> _Information_
■ ■ ■ ■ ■

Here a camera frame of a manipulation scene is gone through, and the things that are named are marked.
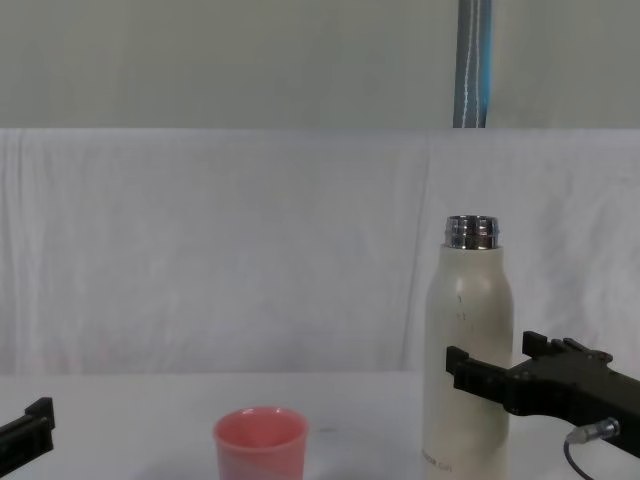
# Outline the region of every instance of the gray wall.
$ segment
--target gray wall
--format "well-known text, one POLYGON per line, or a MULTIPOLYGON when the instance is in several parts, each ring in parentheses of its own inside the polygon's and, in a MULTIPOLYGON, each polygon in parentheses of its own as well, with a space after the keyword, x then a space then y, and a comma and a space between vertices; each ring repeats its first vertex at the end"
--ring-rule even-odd
POLYGON ((451 0, 5 0, 0 127, 445 127, 451 0))

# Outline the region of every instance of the white cable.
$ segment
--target white cable
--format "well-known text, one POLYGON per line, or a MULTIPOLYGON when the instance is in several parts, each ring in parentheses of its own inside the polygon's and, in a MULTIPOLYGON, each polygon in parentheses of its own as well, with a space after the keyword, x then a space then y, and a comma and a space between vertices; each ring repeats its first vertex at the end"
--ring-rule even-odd
POLYGON ((476 8, 476 128, 480 128, 480 12, 482 0, 476 8))
POLYGON ((471 68, 471 47, 473 46, 473 12, 475 0, 471 0, 469 12, 469 41, 467 44, 467 60, 464 67, 464 106, 462 108, 462 128, 467 125, 467 108, 469 107, 469 69, 471 68))

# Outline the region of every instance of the stainless steel bottle neck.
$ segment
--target stainless steel bottle neck
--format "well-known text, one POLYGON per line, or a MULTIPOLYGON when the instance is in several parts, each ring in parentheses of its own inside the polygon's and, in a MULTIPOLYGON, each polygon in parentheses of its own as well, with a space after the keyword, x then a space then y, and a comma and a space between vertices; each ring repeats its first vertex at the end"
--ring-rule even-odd
POLYGON ((498 219, 482 215, 456 215, 447 218, 445 245, 460 250, 498 248, 498 219))

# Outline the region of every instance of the white sheet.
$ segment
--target white sheet
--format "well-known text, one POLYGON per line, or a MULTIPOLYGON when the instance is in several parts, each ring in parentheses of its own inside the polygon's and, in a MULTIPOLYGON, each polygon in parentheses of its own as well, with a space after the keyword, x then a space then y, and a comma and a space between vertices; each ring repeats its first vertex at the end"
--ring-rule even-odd
POLYGON ((419 369, 445 217, 482 213, 518 334, 640 376, 639 151, 606 130, 2 131, 0 368, 419 369))
POLYGON ((399 367, 424 137, 57 130, 1 144, 4 371, 399 367))

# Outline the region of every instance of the cup rim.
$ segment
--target cup rim
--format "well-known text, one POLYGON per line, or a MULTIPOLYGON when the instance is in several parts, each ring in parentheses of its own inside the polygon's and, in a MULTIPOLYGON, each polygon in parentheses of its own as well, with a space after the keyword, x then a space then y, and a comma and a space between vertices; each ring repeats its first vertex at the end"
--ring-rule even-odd
POLYGON ((222 418, 220 418, 216 424, 213 426, 213 438, 216 441, 216 443, 218 443, 218 445, 229 449, 229 450, 235 450, 237 452, 250 452, 250 453, 262 453, 262 452, 274 452, 274 451, 278 451, 278 450, 282 450, 285 448, 288 448, 292 445, 294 445, 295 443, 300 442, 300 440, 304 440, 307 436, 307 434, 309 433, 309 421, 307 420, 307 418, 302 415, 300 412, 297 412, 295 410, 292 410, 290 408, 286 408, 286 407, 278 407, 278 406, 274 406, 274 405, 258 405, 255 407, 246 407, 246 408, 240 408, 238 410, 234 410, 233 412, 229 412, 226 415, 224 415, 222 418), (222 425, 222 423, 225 420, 229 420, 231 417, 235 417, 237 415, 243 414, 244 412, 247 412, 248 410, 268 410, 268 411, 272 411, 272 412, 276 412, 276 411, 281 411, 283 413, 286 413, 288 415, 291 415, 293 417, 296 417, 298 420, 301 421, 302 423, 302 431, 300 432, 299 435, 296 435, 294 438, 292 438, 291 440, 289 440, 288 442, 285 443, 281 443, 278 445, 274 445, 272 447, 244 447, 242 445, 236 445, 235 443, 231 443, 228 442, 226 440, 224 440, 220 434, 219 434, 219 430, 220 427, 222 425))

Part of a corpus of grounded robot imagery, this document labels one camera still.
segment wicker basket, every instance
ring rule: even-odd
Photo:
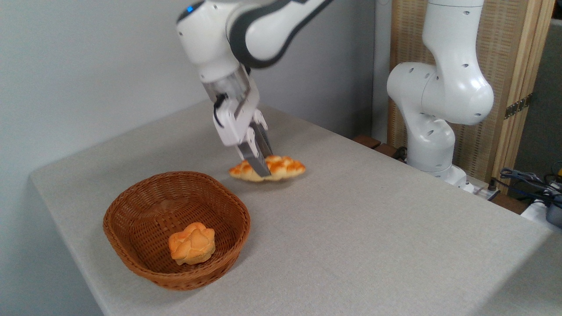
[[[168,239],[193,222],[215,230],[215,253],[204,263],[178,265]],[[216,281],[232,267],[250,232],[250,215],[217,180],[174,171],[121,193],[103,218],[103,231],[131,271],[161,287],[186,291]]]

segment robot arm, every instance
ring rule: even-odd
[[[268,67],[295,34],[332,0],[277,0],[267,5],[201,1],[179,16],[176,28],[209,98],[225,146],[236,146],[262,177],[270,175],[265,119],[249,67]]]
[[[476,36],[484,0],[429,0],[423,42],[436,66],[397,65],[387,82],[406,123],[407,163],[465,188],[464,171],[452,165],[455,135],[445,122],[478,124],[493,105],[492,87],[476,58]]]

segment bread roll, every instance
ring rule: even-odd
[[[178,265],[207,261],[215,252],[215,230],[195,222],[168,239],[172,259]]]
[[[261,182],[263,180],[279,181],[282,179],[294,178],[306,171],[306,167],[298,160],[293,160],[288,156],[268,156],[265,159],[268,165],[270,176],[259,176],[247,160],[229,170],[233,178],[246,181]]]

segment gray wall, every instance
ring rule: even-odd
[[[189,3],[0,2],[0,314],[101,313],[29,174],[207,98],[174,29]],[[335,0],[255,71],[263,102],[369,133],[373,10]]]

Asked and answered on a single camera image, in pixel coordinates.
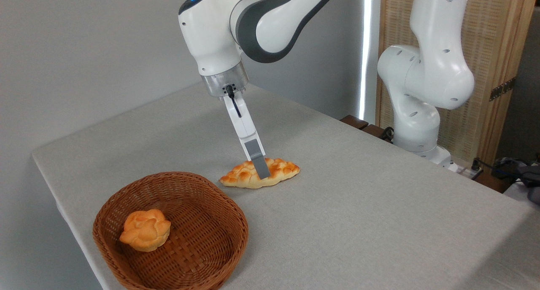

■ ■ ■ ■ ■

> _Task description_
Only the lines above from the one with "# Outline the region of every instance of the gray" up to and including the one with "--target stainless steel bottle neck" should be repeated, exactly as written.

> _The answer_
# Outline the region of every instance of the gray wall.
$ segment
--target gray wall
--format "well-known text, one POLYGON per line, or a MULTIPOLYGON when the instance is in several parts, each ring in parentheses of its own inside the polygon's and, in a MULTIPOLYGON, each polygon in parentheses of its own as well, with a space after the keyword, x then a space then y, and a comma and a space between vertices; each ring repeats its first vertex at the end"
--ring-rule even-odd
POLYGON ((451 0, 5 0, 0 127, 445 127, 451 0))

# Outline the region of every instance of the white cable.
$ segment
--target white cable
--format "well-known text, one POLYGON per line, or a MULTIPOLYGON when the instance is in several parts, each ring in parentheses of its own inside the polygon's and, in a MULTIPOLYGON, each polygon in parentheses of its own as well, with a space after the keyword, x then a space then y, and a comma and a space between vertices; each ring repeats its first vertex at the end"
--ring-rule even-odd
POLYGON ((476 8, 476 128, 480 128, 480 12, 482 0, 476 8))
POLYGON ((471 68, 471 47, 473 46, 473 12, 475 0, 471 0, 469 12, 469 41, 467 44, 467 60, 464 67, 464 106, 462 108, 462 128, 467 125, 467 108, 469 107, 469 69, 471 68))

# Outline the region of every instance of the stainless steel bottle neck.
$ segment
--target stainless steel bottle neck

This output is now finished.